ASSIGNED TASK: Among the entries below, find each line with "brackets" and show it.

MATERIAL FOR THIS TASK:
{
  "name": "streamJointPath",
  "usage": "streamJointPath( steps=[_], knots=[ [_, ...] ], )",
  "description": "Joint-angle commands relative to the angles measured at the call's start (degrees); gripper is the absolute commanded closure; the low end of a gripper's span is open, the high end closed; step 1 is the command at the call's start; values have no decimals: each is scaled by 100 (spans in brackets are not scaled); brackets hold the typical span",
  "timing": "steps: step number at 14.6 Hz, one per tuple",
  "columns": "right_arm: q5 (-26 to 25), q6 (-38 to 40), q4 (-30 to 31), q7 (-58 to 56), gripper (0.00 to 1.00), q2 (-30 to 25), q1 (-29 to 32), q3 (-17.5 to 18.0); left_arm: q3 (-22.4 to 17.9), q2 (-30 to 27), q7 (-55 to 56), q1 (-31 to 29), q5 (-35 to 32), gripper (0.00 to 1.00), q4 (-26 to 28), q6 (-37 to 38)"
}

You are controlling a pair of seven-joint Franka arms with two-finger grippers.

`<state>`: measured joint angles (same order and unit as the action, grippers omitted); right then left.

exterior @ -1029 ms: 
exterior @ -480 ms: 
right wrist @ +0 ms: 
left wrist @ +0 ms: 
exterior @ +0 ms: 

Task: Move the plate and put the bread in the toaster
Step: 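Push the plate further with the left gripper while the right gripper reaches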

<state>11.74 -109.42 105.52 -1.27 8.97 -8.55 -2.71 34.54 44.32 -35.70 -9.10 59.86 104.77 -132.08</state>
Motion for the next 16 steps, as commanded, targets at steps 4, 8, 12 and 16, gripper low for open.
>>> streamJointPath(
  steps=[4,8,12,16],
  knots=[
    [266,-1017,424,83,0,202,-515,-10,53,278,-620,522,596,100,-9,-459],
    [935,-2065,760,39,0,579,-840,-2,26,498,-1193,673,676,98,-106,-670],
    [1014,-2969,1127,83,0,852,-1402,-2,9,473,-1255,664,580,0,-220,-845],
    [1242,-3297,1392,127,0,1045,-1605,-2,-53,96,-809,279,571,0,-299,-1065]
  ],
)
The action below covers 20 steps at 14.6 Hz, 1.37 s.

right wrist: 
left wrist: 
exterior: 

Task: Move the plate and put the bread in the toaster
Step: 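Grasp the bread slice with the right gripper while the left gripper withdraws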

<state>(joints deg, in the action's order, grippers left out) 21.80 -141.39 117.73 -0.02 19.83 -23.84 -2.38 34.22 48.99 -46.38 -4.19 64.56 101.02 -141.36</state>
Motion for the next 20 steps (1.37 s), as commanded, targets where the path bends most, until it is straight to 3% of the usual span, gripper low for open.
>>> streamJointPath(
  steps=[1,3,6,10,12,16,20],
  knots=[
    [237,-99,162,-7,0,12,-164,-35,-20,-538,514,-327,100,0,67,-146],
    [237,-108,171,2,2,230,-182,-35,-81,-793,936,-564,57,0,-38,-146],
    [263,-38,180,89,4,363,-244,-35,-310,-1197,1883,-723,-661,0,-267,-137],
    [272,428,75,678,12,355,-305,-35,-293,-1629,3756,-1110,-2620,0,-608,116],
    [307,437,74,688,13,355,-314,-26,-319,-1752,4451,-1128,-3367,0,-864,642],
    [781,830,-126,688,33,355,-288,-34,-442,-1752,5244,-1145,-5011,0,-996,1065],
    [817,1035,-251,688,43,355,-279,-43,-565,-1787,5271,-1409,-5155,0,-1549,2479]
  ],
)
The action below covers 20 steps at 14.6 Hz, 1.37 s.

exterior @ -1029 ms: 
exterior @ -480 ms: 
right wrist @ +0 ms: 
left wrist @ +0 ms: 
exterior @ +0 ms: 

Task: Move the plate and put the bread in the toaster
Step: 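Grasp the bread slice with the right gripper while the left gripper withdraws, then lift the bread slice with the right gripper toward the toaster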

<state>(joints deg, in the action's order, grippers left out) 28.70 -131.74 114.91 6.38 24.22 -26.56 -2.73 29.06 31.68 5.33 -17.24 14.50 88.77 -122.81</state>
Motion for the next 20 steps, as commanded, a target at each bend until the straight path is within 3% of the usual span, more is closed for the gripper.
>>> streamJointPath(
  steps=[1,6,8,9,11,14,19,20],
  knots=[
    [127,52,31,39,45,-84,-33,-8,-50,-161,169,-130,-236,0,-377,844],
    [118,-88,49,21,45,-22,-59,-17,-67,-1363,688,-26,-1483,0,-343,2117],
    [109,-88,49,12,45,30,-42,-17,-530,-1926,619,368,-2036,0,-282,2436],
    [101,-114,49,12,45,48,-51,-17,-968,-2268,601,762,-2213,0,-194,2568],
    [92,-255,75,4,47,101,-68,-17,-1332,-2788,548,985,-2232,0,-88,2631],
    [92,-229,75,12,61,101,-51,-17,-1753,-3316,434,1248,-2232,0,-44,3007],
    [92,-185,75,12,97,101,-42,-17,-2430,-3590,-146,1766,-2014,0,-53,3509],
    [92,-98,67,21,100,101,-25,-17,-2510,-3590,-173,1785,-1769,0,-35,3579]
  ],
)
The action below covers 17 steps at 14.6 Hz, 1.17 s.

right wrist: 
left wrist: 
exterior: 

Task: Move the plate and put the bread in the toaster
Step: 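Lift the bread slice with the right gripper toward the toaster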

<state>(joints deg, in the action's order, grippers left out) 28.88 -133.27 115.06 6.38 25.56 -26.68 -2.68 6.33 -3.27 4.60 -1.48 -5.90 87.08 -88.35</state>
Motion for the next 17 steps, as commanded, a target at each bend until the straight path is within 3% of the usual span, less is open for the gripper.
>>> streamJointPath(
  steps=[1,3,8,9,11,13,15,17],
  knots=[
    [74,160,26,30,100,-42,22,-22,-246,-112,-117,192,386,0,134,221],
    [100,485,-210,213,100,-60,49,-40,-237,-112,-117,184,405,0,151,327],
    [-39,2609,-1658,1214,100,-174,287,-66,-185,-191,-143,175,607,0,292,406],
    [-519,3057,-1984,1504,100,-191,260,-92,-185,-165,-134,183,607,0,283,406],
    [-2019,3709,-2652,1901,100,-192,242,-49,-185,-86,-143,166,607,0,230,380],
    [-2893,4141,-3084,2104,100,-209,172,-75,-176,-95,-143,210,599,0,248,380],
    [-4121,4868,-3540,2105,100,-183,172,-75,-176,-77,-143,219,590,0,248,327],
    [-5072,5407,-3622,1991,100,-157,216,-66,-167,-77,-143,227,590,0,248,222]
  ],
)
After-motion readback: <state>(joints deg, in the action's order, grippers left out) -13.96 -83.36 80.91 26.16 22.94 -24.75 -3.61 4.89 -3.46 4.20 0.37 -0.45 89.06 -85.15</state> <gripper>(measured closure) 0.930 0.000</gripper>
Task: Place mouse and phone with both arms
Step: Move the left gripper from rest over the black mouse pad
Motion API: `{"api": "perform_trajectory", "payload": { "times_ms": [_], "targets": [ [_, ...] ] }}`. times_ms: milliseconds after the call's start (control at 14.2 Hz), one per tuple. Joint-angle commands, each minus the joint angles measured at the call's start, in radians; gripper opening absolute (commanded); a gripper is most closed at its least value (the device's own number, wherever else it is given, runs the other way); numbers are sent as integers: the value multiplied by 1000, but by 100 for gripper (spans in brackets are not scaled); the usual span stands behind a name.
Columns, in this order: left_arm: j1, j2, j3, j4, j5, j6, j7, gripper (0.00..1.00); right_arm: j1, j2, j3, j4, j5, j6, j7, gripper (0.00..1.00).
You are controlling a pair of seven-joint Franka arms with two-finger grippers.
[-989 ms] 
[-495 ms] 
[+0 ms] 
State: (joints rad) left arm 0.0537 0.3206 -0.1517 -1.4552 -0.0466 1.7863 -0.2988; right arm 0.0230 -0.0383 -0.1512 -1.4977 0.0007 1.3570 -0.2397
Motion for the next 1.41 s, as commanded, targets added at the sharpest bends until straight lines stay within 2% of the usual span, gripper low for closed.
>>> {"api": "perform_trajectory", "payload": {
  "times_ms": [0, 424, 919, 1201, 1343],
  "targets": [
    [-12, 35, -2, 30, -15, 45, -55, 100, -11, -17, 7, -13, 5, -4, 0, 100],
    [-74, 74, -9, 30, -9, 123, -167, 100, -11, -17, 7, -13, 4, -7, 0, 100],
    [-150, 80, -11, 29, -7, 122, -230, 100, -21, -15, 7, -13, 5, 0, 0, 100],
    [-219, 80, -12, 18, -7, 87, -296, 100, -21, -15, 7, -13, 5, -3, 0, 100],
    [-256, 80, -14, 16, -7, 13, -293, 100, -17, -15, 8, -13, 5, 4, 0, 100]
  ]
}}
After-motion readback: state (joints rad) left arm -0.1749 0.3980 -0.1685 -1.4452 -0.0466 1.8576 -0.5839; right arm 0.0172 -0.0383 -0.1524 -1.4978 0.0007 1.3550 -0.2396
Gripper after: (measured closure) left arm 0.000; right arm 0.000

EXPECTED OUTPUT:
  "description": "Joint-angle commands relative to the angles measured at the call's start (degrees); gripper is the absolute commanded closure; the low end of a gripper's span is open, the high end closed; step 1 is the command at the call's start; values have no decimals: each is scaled by 100 (spans in brackets are not scaled); brackets hold the typical span",
Motion API: `{"api": "perform_trajectory", "payload": { "times_ms": [_], "targets": [ [_, ...] ] }}`. times_ms: milliseconds after the call's start (control at 14.2 Hz), one per tuple. Joint-angle commands, each minus the joint angles measured at the call's start, in radians; gripper opening absolute (commanded); a gripper is most closed at its least value (the device's own number, wherever else it is given, runs the other way); numbers are sent as integers: the value multiplied by 1000, but by 100 for gripper (spans in brackets are not scaled); the usual span stands behind a name.

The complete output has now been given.